Data supplied Start Marker

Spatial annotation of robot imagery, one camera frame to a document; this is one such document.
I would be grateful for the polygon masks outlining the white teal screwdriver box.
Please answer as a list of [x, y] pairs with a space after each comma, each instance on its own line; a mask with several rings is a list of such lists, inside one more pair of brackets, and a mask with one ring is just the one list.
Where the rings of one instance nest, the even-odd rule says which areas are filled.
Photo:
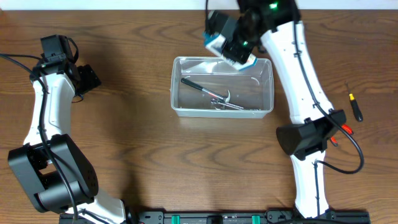
[[228, 40], [222, 34], [203, 34], [204, 46], [211, 53], [225, 61], [236, 70], [245, 70], [257, 64], [257, 57], [246, 45]]

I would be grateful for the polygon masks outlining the clear plastic container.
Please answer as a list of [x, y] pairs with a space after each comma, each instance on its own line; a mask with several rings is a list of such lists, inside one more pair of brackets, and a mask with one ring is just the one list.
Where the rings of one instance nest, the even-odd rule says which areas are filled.
[[[181, 82], [187, 78], [217, 94], [229, 103], [249, 110], [216, 110], [212, 97]], [[174, 60], [170, 104], [178, 116], [202, 118], [262, 119], [274, 108], [274, 77], [271, 61], [260, 58], [255, 66], [238, 71], [217, 57], [177, 57]]]

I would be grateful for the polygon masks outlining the small claw hammer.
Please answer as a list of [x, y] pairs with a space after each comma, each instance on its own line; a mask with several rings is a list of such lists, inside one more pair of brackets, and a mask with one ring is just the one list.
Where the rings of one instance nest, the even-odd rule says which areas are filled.
[[192, 82], [191, 80], [187, 79], [187, 78], [181, 78], [181, 82], [183, 84], [186, 84], [194, 89], [200, 90], [202, 92], [207, 93], [208, 95], [210, 95], [212, 97], [211, 102], [213, 104], [216, 103], [229, 103], [230, 99], [231, 99], [231, 93], [230, 91], [228, 91], [228, 95], [227, 96], [223, 96], [220, 94], [217, 94], [209, 89], [206, 89], [204, 87], [202, 87], [201, 85]]

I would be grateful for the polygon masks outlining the silver ring wrench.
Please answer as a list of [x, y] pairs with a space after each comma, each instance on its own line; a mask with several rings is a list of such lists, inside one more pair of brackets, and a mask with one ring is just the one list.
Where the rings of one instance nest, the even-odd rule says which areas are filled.
[[216, 98], [211, 99], [211, 104], [215, 107], [216, 110], [249, 110], [249, 111], [259, 111], [256, 108], [245, 108], [243, 106], [235, 105], [232, 103], [227, 103], [223, 100], [219, 100]]

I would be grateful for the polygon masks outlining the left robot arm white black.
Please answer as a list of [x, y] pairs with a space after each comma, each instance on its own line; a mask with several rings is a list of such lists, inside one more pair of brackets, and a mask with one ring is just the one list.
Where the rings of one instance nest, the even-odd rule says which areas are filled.
[[8, 163], [33, 207], [41, 213], [71, 215], [73, 221], [124, 223], [120, 199], [99, 188], [94, 167], [70, 137], [76, 88], [62, 68], [33, 69], [34, 112], [22, 147]]

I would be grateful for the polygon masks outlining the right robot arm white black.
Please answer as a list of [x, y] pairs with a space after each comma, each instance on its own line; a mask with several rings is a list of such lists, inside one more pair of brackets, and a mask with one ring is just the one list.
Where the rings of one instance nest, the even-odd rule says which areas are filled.
[[323, 167], [327, 142], [346, 122], [324, 93], [310, 58], [295, 1], [239, 1], [241, 16], [205, 10], [205, 47], [237, 70], [259, 62], [254, 48], [269, 54], [288, 102], [291, 123], [276, 129], [294, 168], [295, 208], [303, 218], [329, 211]]

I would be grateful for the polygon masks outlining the black yellow screwdriver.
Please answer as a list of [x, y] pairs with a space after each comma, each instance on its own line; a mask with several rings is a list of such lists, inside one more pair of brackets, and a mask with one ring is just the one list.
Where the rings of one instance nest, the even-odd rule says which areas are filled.
[[348, 85], [347, 81], [345, 81], [345, 86], [346, 86], [347, 91], [348, 91], [349, 102], [350, 102], [351, 108], [353, 110], [354, 118], [356, 119], [356, 121], [362, 122], [364, 120], [363, 114], [362, 114], [362, 112], [361, 112], [361, 110], [359, 108], [359, 105], [358, 105], [358, 102], [356, 101], [356, 98], [354, 97], [354, 95], [352, 94], [352, 92], [351, 92], [351, 90], [349, 88], [349, 85]]

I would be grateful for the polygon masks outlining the red handled pliers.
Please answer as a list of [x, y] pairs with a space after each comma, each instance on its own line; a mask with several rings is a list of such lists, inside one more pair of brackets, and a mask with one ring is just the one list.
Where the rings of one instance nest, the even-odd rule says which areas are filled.
[[[344, 124], [344, 125], [342, 125], [341, 127], [342, 127], [350, 136], [352, 136], [352, 135], [354, 134], [354, 131], [353, 131], [348, 125]], [[335, 146], [335, 147], [338, 146], [338, 142], [337, 142], [337, 140], [335, 139], [334, 136], [332, 136], [332, 137], [330, 138], [330, 142], [332, 143], [333, 146]]]

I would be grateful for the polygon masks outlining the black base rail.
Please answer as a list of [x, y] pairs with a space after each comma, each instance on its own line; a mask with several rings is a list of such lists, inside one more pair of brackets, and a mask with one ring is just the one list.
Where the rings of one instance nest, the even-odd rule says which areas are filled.
[[273, 223], [354, 223], [371, 224], [368, 212], [330, 210], [317, 218], [304, 218], [291, 210], [271, 209], [264, 213], [164, 213], [127, 214], [124, 223], [143, 224], [273, 224]]

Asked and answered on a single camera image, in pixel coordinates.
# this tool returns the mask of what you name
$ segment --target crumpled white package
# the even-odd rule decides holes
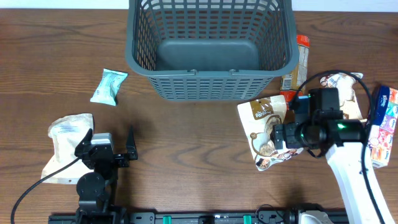
[[[116,106],[114,98],[116,94],[118,94],[120,85],[126,77],[127,73],[104,69],[102,80],[95,90],[93,97],[90,99],[90,102]]]
[[[54,156],[44,167],[42,178],[76,159],[75,148],[90,128],[94,129],[94,124],[93,115],[89,113],[65,116],[51,124],[49,137],[52,138],[54,143]],[[91,171],[79,160],[66,170],[47,179],[45,183],[77,184],[81,176]]]

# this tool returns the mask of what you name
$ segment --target plastic basket
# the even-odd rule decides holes
[[[253,98],[299,60],[291,1],[130,0],[126,60],[168,100]]]

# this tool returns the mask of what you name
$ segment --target white backdrop
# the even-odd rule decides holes
[[[292,0],[292,4],[295,11],[398,12],[398,0]],[[128,7],[129,0],[0,0],[0,8],[128,9]]]

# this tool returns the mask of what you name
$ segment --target light blue packet
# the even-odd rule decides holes
[[[120,89],[120,85],[126,79],[127,73],[115,72],[104,68],[102,80],[94,92],[90,102],[105,103],[116,106],[114,98]]]

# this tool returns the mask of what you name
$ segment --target wooden table
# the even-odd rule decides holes
[[[398,14],[296,12],[311,39],[308,74],[339,68],[364,73],[373,89],[398,88]],[[175,103],[161,99],[124,59],[127,11],[0,10],[0,222],[40,178],[53,155],[51,122],[92,113],[95,132],[111,132],[123,151],[134,126],[139,160],[119,171],[117,204],[159,212],[255,210],[316,202],[342,208],[325,159],[303,153],[257,171],[238,117],[239,101]],[[127,71],[116,107],[90,103],[103,68]],[[280,79],[260,94],[278,93]],[[317,87],[313,82],[308,88]],[[363,113],[368,104],[355,86]],[[398,219],[398,138],[388,167],[376,171]],[[45,223],[74,212],[74,185],[42,184],[21,203],[17,223]]]

Data supplied End Marker

**Your goal:** Output the number of lines above holding the word "camera", and nothing besides it.

**Answer box:** 2